About The Gazette Search Back Issues Contact Us    
The newspaper of The Johns Hopkins University April 10, 2006 | Vol. 35 No. 29
KSAS biologist named 'million dollar' HHMI Prof

Corces designs program to inspire students from disadvantaged backgrounds

By Lisa DeNike

Victor Corces, a professor in the Krieger School of Arts and Sciences' Biology Department, has been named a Howard Hughes Medical Institute Professor.

Corces is one of 20 research scientists at 18 universities across the country to be selected for this honor, which includes a $1 million grant to fund unique approaches to inspire undergraduate students in the sciences.

"The scientists whom we have selected are true pioneers, not only in their research but also in their creative approaches and dedication to teaching," said Thomas R. Cech, HHMI president. "We are hopeful that their educational experiments will energize undergraduate science education throughout the nation."

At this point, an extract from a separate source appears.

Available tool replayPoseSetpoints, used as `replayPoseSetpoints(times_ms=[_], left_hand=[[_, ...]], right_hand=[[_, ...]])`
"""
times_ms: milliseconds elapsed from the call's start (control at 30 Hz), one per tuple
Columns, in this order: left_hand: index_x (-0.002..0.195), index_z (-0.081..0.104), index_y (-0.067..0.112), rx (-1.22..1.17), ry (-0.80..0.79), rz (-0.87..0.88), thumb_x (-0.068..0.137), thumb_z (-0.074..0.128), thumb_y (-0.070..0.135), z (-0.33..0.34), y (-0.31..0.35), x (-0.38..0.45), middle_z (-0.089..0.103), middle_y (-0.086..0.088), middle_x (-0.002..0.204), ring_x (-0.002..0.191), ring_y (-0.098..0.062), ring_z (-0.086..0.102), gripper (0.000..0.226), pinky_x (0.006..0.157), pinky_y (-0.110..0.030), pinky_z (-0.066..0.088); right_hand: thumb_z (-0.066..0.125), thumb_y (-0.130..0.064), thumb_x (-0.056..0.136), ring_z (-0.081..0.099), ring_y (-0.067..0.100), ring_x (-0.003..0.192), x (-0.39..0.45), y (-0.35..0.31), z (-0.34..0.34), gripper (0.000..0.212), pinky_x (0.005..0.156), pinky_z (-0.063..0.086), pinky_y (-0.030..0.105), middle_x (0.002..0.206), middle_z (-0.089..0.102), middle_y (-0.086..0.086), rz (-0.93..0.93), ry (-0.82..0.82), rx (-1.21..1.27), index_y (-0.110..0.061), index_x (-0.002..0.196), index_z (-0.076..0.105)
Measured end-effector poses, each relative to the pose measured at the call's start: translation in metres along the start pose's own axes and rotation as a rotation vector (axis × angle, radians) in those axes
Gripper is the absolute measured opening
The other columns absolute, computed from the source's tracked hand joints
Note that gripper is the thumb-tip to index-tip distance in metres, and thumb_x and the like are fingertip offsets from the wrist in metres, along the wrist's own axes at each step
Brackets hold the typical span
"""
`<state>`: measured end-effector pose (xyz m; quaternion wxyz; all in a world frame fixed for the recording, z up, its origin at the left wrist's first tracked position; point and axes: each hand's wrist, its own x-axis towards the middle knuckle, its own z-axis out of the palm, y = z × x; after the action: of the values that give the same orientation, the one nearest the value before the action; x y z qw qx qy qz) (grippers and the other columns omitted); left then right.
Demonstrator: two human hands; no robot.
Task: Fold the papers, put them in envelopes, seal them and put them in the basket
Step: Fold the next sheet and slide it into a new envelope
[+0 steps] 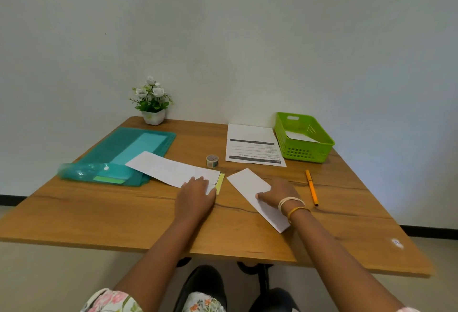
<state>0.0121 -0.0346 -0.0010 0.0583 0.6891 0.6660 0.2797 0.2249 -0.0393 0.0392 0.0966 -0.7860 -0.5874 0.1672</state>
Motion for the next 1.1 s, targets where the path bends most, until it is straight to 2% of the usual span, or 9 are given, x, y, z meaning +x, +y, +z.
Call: replayPoseSetpoints(times_ms=[100, 233, 400, 500, 733, 867, 933, 1000, 1100], left_hand=[[0.103, 0.073, 0.014, -0.017, 0.047, 0.057, 0.092, 0.057, 0.03, -0.001, 0.004, -0.005, 0.072, -0.002, 0.096, 0.085, -0.012, 0.062, 0.025, 0.07, -0.025, 0.052], [0.098, 0.075, 0.013, -0.14, 0.139, 0.065, 0.09, 0.061, 0.022, 0.0, 0.003, -0.009, 0.074, -0.001, 0.089, 0.076, -0.009, 0.064, 0.018, 0.066, -0.02, 0.051], [0.097, 0.073, 0.015, -0.266, 0.281, 0.183, 0.087, 0.067, 0.017, -0.002, 0.0, -0.012, 0.073, 0.002, 0.089, 0.077, -0.006, 0.064, 0.012, 0.068, -0.018, 0.054], [0.097, 0.072, 0.014, -0.298, 0.327, 0.238, 0.086, 0.069, 0.014, -0.001, 0.0, -0.013, 0.072, 0.001, 0.089, 0.078, -0.006, 0.064, 0.012, 0.067, -0.018, 0.054], [0.103, 0.069, 0.016, -0.424, 0.316, 0.258, 0.088, 0.065, 0.016, -0.004, 0.0, -0.014, 0.069, 0.002, 0.103, 0.098, -0.007, 0.061, 0.015, 0.083, -0.015, 0.046], [0.102, 0.057, 0.019, -0.821, 0.456, -0.288, 0.093, 0.058, 0.023, -0.009, 0.008, -0.017, 0.057, -0.003, 0.109, 0.093, -0.013, 0.057, 0.009, 0.072, -0.019, 0.046], [0.113, 0.05, 0.017, -1.225, 0.322, -0.581, 0.094, 0.057, 0.031, -0.013, 0.008, -0.014, 0.059, -0.007, 0.109, 0.094, -0.018, 0.06, 0.024, 0.074, -0.03, 0.053], [0.127, 0.046, 0.014, -1.755, 0.09, -0.627, 0.094, 0.055, 0.037, -0.018, 0.005, -0.007, 0.061, -0.013, 0.115, 0.106, -0.03, 0.061, 0.041, 0.089, -0.048, 0.053], [0.129, 0.046, 0.015, -2.055, -0.11, -0.604, 0.084, 0.059, 0.056, -0.023, 0.001, 0.003, 0.062, -0.022, 0.119, 0.11, -0.042, 0.06, 0.062, 0.099, -0.062, 0.042]], right_hand=[[0.06, -0.048, 0.082, 0.048, 0.028, 0.118, -0.004, -0.013, 0.009, 0.049, 0.094, 0.043, 0.039, 0.125, 0.053, 0.009, -0.042, 0.21, -0.15, -0.017, 0.119, 0.053], [0.062, -0.038, 0.084, 0.053, 0.022, 0.112, -0.013, -0.036, 0.027, 0.04, 0.092, 0.045, 0.032, 0.12, 0.057, 0.004, -0.208, 0.298, 0.144, -0.02, 0.119, 0.056], [0.066, -0.022, 0.084, 0.065, 0.026, 0.077, -0.013, -0.074, 0.035, 0.014, 0.073, 0.055, 0.034, 0.088, 0.068, 0.013, 0.099, -0.111, 0.953, -0.011, 0.088, 0.058], [0.066, -0.004, 0.084, 0.066, 0.028, 0.082, -0.014, -0.085, 0.035, 0.016, 0.064, 0.059, 0.033, 0.095, 0.066, 0.02, 0.239, -0.352, 1.376, 0.0, 0.098, 0.06], [0.063, 0.019, 0.074, 0.069, 0.038, 0.088, -0.013, -0.102, 0.041, 0.04, 0.067, 0.06, 0.045, 0.1, 0.068, 0.025, 0.291, -0.354, 1.54, 0.006, 0.112, 0.06], [0.053, 0.02, 0.081, 0.065, 0.039, 0.095, -0.021, -0.109, 0.036, 0.036, 0.052, 0.059, 0.042, 0.109, 0.065, 0.025, 0.308, -0.326, 1.696, 0.001, 0.112, 0.056], [0.051, 0.017, 0.085, 0.065, 0.036, 0.088, -0.028, -0.109, 0.035, 0.035, 0.044, 0.056, 0.035, 0.11, 0.065, 0.024, 0.308, -0.366, 1.745, 0.001, 0.116, 0.054], [0.051, 0.015, 0.087, 0.065, 0.034, 0.086, -0.04, -0.111, 0.034, 0.034, 0.042, 0.055, 0.03, 0.109, 0.064, 0.023, 0.296, -0.429, 1.759, 0.001, 0.118, 0.053], [0.055, 0.014, 0.085, 0.063, 0.037, 0.1, -0.055, -0.112, 0.036, 0.034, 0.041, 0.054, 0.029, 0.108, 0.064, 0.021, 0.299, -0.46, 1.725, -0.002, 0.115, 0.055]])
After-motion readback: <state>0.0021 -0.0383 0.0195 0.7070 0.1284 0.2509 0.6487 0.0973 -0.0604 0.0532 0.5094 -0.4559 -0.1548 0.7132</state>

As an HHMI Professor, Corces will spearhead a program called Research Internship and Science Education, or RISE, which aims to increase the number of students from disadvantaged backgrounds studying biology. Under the auspices of the program, promising students from Baltimore City public schools will work in Corces' lab, full time in the summer and part time during the school year. Graduate students and postdoctoral fellows will supervise the students, who will develop projects directly related to Corces' research.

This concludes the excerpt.